L’exercice peut toutefois s’avérer délicat et mérite quelques points de vigilance.
3. Points de vigilance concernant l’exercice du pouvoir de direction en vue de faire évoluer les conditions de travail
D’une manière générale, l’employeur est fondé au titre de son pouvoir de direction (qui découle de la liberté d’entreprendre), à pouvoir imposer à son personnel salarié un changement de conditions de travail.
Dès lors que celui-ci n’affecte pas le contenu contractuel de la relation de travail (= les clauses du contrat type), l’accord du salarié n’est pas requis, et cette mesure est opposable au salarié au nom du lien de subordination juridique, sous peine de sanction disciplinaire (pouvant aller jusqu’au licenciement) en cas de refus.
Le champ des possibles est ici infiniment vaste : modification d’horaires, mise à disposition de nouveaux outils, changement de bureau, etc…
Ce principe une fois posé comporte toutefois des limitations en droit du travail, dont voici quelques exemples :
En « tête de gondole » du Code du travail figure l’exigence générale de justification et de proportionnalité énoncée à l’article L1121-2 : « Nul ne peut apporter aux droits des personnes et aux libertés individuelles et collectives de restrictions qui ne seraient pas justifiées par la nature de la tâche à accomplir ni proportionnées au but recherché » (et reprise pour les règlements intérieurs à l’article L1321-3, 2° CT).
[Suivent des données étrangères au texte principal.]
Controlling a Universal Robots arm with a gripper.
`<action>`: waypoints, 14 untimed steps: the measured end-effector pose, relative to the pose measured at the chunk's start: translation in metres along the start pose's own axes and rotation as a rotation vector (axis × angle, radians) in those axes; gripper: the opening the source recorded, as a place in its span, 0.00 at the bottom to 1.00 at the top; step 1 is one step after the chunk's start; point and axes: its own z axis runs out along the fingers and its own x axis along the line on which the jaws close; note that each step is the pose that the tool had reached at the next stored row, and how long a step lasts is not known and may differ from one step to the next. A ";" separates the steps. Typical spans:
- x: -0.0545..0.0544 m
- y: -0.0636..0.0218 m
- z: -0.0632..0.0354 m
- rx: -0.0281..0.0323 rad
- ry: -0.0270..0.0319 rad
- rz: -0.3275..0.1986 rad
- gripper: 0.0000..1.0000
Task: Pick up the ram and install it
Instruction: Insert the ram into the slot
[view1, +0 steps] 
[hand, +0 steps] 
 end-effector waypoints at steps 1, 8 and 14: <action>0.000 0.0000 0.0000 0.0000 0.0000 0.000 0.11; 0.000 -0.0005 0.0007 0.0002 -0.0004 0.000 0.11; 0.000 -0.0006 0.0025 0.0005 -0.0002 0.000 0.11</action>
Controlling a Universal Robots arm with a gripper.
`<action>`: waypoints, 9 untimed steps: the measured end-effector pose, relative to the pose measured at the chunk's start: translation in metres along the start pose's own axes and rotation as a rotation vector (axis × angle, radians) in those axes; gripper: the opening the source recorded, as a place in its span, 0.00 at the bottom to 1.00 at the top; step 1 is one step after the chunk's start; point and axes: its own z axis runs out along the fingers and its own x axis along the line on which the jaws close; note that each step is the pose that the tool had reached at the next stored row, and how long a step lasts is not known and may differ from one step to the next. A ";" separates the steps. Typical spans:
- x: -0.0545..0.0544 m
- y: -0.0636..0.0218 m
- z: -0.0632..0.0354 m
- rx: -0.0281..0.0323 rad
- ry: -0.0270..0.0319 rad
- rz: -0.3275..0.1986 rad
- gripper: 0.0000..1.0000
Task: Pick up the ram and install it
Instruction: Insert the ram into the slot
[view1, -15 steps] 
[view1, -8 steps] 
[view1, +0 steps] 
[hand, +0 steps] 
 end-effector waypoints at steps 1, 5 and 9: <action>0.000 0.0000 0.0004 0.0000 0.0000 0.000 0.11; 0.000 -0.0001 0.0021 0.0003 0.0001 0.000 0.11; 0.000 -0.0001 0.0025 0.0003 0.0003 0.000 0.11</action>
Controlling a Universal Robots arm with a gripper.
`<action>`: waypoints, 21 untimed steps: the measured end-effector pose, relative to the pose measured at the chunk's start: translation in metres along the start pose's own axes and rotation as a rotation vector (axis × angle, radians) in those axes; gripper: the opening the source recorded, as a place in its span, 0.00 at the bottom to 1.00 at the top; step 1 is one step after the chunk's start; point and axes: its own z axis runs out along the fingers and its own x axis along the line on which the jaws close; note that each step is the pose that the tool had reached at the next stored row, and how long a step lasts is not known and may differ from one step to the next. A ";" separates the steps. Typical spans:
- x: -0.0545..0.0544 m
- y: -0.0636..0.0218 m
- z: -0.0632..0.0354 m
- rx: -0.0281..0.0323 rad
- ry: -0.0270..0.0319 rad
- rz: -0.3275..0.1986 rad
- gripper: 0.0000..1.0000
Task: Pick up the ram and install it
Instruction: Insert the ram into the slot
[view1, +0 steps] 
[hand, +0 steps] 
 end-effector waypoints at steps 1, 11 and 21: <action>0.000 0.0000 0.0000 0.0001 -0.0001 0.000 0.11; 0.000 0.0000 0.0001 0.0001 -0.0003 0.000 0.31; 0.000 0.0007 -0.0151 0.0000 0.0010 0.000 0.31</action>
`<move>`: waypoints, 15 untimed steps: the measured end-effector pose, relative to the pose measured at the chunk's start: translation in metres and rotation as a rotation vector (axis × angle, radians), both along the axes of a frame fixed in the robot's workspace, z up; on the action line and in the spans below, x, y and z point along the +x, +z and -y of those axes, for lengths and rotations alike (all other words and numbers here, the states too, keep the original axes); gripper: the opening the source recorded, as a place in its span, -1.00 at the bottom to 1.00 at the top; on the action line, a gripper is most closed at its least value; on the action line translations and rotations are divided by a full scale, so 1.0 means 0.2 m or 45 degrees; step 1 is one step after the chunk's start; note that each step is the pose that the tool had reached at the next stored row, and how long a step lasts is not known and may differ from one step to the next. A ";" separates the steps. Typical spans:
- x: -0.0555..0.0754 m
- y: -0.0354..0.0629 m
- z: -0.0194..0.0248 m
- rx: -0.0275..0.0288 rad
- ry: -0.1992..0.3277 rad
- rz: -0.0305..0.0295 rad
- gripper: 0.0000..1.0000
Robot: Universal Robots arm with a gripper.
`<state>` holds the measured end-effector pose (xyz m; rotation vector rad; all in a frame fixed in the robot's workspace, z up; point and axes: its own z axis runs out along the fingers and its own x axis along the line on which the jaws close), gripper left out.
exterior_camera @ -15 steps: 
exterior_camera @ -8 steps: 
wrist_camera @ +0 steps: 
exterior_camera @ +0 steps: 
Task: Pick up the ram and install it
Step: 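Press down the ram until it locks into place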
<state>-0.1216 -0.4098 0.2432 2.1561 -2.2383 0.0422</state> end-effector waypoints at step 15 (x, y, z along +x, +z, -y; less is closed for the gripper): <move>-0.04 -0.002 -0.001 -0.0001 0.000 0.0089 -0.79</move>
Il découle de ce principe général dans notre ordre juridique que même si une mesure de simple changement des conditions de travail ne constitue pas une modification contractuelle, sa licéité peut être mise en cause lorsque :
- Elle porte atteinte excessive à un droit ou une liberté fondamentale (typiquement le droit à pouvoir exercer une vie privée et familiale normale – cf. p. ex. jugé récemment à propos d’une modification d’horaires jour/ nuit : Cass. Soc. 29 mai 2024, n° 22-21814) ;
- Elle constitue un indice de discrimination directe ou indirecte, en révélant la prise en considération d’un motif illicite (par exemple en cas de changement de conditions de travail imposé à un salarié protégé en considération de son activité syndicale – précisons ici qu’il existe une particularité puisqu’en cas de refus d’un simple changement des conditions de travail par un salarié protégé, l’employeur doit, sauf à renoncer à la mesure, solliciter une autorisation de licenciement de l’inspecteur du travail) ;
- Elle constitue une mesure abusive ou un détournement de pouvoir non justifié ni proportionné, voire un indice de harcèlement moral participant à un ensemble d’agissements répétés ayant pour objet ou pour effet une dégradation des conditions de travail susceptible de porter atteinte aux droits et à la dignité du salarié, d'altérer sa santé physique ou mentale ou de compromettre son avenir professionnel ;
- Elle serait de nature à compromettre la sécurité et/ou la santé (physique ou mentale) du salarié, ce qui pose la question de l’analyse des risques et de la prise de mesures adéquates (formation, examen d’aptitude, etc.).
Au plan juridique, les risques de contestation potentiels sont donc nombreux ; dit autrement, ce n’est pas parce qu’un changement des conditions de travail peut être imposé qu’il sera forcément valable et sécurisé !
Les illustrations en jurisprudence sont nombreuses, que ce soit d’ailleurs au plan individuel ou collectif (notamment en matière de réorganisations et transformations d’entreprise - cf. ici la décision emblématique Cass. Soc. 5 mars 2008, n° 06-45888).
A noter que la prise de décision patronale peut également être soumise à des exigences procédurales en termes de dialogue social avec les partenaires sociaux.
Par exemple, dans les entreprises de 50 salariés et plus, le CSE doit être informé et consulté -y compris sur les conséquences environnementales des mesures envisagées, préalablement à tout « aménagement important » modifiant les conditions de travail (L2312-8, 4° CT).
Ces quelques exemples illustrent le fait que changer les conditions de travail n’est jamais tout-à-fait anodin d’un point de vue juridique, ce qui peut sembler parfois contre-intuitif.